Was Wilson better this season than in 2022, his erratic Denver debut? Yes. Is he still under contract with the Broncos through 2028? Yes. But with the playoffs all but out of the picture following Week 16's loss to the Patriots, the primary reason for Wilson's demotion is the team's preservation of a potentially seamless escape route; if Wilson plays and suffers an injury in the final two weeks of 2023, Denver won't be able to outright release him, avoiding a $37 million payout he's due in March.

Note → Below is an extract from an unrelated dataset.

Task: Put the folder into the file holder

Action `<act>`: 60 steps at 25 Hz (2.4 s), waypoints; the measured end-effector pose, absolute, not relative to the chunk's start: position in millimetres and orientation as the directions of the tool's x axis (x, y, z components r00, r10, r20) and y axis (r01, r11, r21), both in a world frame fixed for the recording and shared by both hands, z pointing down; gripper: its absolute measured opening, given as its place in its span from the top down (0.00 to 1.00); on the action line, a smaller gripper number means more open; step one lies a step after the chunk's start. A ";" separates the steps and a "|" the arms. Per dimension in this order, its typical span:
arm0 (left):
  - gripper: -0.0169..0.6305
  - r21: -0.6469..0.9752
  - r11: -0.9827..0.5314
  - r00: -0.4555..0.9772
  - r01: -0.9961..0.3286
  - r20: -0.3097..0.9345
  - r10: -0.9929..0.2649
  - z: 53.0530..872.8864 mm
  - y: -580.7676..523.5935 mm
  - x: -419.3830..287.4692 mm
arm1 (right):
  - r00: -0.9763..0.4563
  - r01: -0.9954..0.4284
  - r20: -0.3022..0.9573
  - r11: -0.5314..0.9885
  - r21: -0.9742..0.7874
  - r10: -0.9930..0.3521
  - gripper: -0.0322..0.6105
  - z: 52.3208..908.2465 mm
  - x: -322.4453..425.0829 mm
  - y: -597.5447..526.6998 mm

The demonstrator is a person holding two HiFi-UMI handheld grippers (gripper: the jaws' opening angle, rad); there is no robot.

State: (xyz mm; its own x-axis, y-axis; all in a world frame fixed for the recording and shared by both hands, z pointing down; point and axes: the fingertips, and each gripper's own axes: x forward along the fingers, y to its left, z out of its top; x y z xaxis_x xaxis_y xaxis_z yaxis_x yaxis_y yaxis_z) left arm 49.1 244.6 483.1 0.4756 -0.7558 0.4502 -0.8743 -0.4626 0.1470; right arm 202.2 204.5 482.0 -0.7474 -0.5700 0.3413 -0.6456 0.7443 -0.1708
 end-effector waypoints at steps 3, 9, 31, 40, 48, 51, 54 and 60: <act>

In other words, Wilson's release is all but inevitable. In fact, Wilson is expecting to be cut in March, according to The Athletic. The same scenario unfolded in the AFC West at the end of the 2022 season, when the Raiders demoted longtime starter Derek Carr in anticipation of an offseason breakup. And because Wilson's contract dictates that Denver can't save immediate salary-cap space by trading the QB before June 1, an outright release is the most likely outcome. Assuming that occurs, and Wilson becomes a free agent, here are some logical suitors:

7. Buccaneers

Baker Mayfield is exceeding expectations while guiding Tampa Bay to a likely playoff appearance, and both sides are reportedly interested in a new deal. But what if Mayfield's camp is inclined to test the open market after settling for a one-year trial run last offseason? The Bucs won't be picking early in the first round of the 2024 draft due to their NFC South title bid, and their offensive coordinator, Dave Canales, oversaw a big year from Wilson with the 2020 Seahawks.

6. Raiders

They swung and missed on a big-name veteran in Jimmy Garoppolo last offseason, and after two years of watching Wilson in the AFC West, they might not be overly eager to make him their own QB. But Aidan O'Connell isn't likely to be crowned the starter of the future after 2023, and their resurgence under interim coach Antonio Pierce means they might not be in position to draft one of the top QB prospects in the spring.

5. Steelers

Coach Mike Tomlin has stood by 2022 first-rounder Kenny Pickett through two ugly, injury-riddled seasons, but after an especially sloppy 2023 season that saw him fire his OC and change backup QBs in the middle of a playoff race, it might finally be time for a bigger-name swing under center. Wilson has proven best at operating a run-heavy attack, and that's precisely what the old-school Steelers seem to like.

4. Patriots

Pretty much everything we've come to know about how the Patriots operate could be out the window if the Bill Belichick era actually comes to an end. But Belichick's tight-lipped regime would seemingly mesh well with Wilson's business-first approach, and few clubs have been more desperate for proven QB production since Tom Brady's exit in 2020. The biggest holdup: New England could have a shot at one of the top 2024 QB prospects in the draft.

3. Commanders

Ron Rivera and Co. are tracking toward an exit under Washington's new ownership, so it's unclear how a new regime might view Wilson as a short- and/or long-term option. But QB is a definite need after Sam Howell's turnover-riddled debut as the full-time starter, especially with Howell now sidelined indefinitely in favor of Jacoby Brissett. Drafting one early feels far more likely. But Wilson has ties to the area; he grew up in Virginia, hours from the team's facilities.

2. Giants

Wait, what? Yep, you read that right. New York just paid Daniel Jones big bucks last offseason, but he regressed in a big way before suffering a torn ACL amid a battered supporting cast. Tommy DeVito and Tyrod Taylor faring better in relief suggests Jones could be out of a job regardless of his rehab; he can be designated a post-June 1 release after the season without the Giants losing any money against the 2024 cap. And then there's the Big Apple connection for Wilson: Before the longtime Seahawks star was dealt to Denver, the Giants' current regime reportedly inquired about his availability.

1. Falcons

Atlanta hasn't fielded a sustainable QB since Matt Ryan's unceremonious exit, so regardless of Arthur Smith's fate as head coach, they'll be in the market. The Bears' Justin Fields registers as a much more appealing possibility, considering his youth and upside, but Wilson could be the best alternative if they can't move up to secure a top 2024 prospect. Again, he's done some of his best work when captaining a run-first attack, and that's exactly what Smith has been trying to cook up for the Falcons. From Wilson's perspective, Atlanta also plays in perhaps the most winnable division in the NFL.